Google has come to the aid of Megaupload and Hotfile, surprisingly, where they filed a brief at a federal court in Florida, defending the file-hosting site Hotfile in its case against the MPAA. Google acuses the movie companies of misleading the court, arguing that Hotfile is protected under the DMCA's safe harbor. Google is also refuting claims being made by the US government in the criminal case against Megaupload.

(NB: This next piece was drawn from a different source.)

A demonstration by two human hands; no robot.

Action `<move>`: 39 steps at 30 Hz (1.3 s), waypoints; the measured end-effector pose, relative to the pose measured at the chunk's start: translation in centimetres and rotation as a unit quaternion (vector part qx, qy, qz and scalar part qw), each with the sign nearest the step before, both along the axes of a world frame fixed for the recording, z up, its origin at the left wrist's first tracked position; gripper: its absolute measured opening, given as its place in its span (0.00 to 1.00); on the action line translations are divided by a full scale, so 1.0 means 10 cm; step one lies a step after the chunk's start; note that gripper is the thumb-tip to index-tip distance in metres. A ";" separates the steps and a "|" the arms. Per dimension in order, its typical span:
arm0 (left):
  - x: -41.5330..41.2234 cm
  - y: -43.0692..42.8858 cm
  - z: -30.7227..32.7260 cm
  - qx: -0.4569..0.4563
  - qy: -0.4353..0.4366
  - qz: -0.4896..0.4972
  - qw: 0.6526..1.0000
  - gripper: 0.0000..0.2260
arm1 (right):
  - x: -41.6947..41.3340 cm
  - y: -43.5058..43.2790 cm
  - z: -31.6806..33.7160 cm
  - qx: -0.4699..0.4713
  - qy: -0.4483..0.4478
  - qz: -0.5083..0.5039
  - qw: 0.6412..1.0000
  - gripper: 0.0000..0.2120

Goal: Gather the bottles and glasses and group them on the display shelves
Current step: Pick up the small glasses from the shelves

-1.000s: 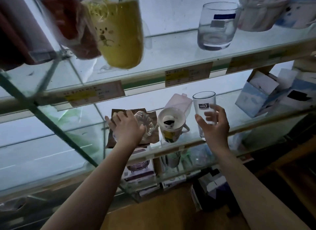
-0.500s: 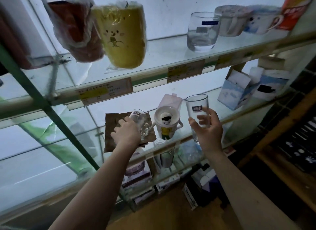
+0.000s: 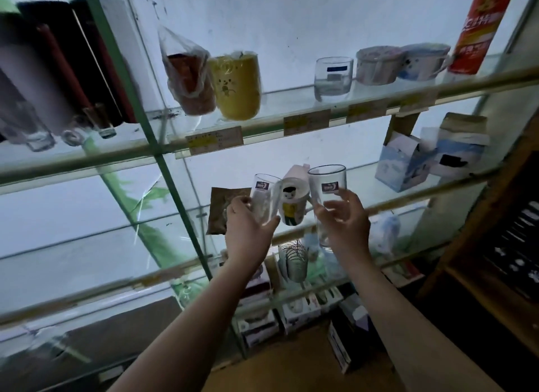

It was back in February of 2011 that the MPAA announced a lawsuit against Hotfile, where the site's popularity is "a direct result of the massive digital theft that Hotfile promotes", the MPAA said. Two weeks ago, the movie studios asked the court to issue a summary judgement against Hotfile, and to shut down the site. The MPAA argues that Hotfile is a piracy haven, and should not be eligible for DMCA safe harbor protection.
This request did not pass the eyes and ears of Google, who have now filed an amicus brief in support of Hotfile, and according to Google, the movie studios are misleading the court by wrongfully suggesting that Hotfile is not protected by the DMCA. Google has pointed out that YouTube, Facebook, Twitter, and Wikipedia are able to thrive thanks to the protection that the DMCA provides. Whereas, if the MPAA has its way, these and more services would be in quite serious trouble.
Google said in the brief:
Without the protections afforded by the safe harbors, those services might have been forced to fundamentally alter their operations or might never have launched in the first place. The case-law uniformly rejects efforts to deprive service providers of the safe harbor based on generalized awareness that unspecified (or even 'rampant') infringement is occurring on their services.
More interestingly, most of the arguments made by Google are made relevant to the criminal indictment against Megaupload.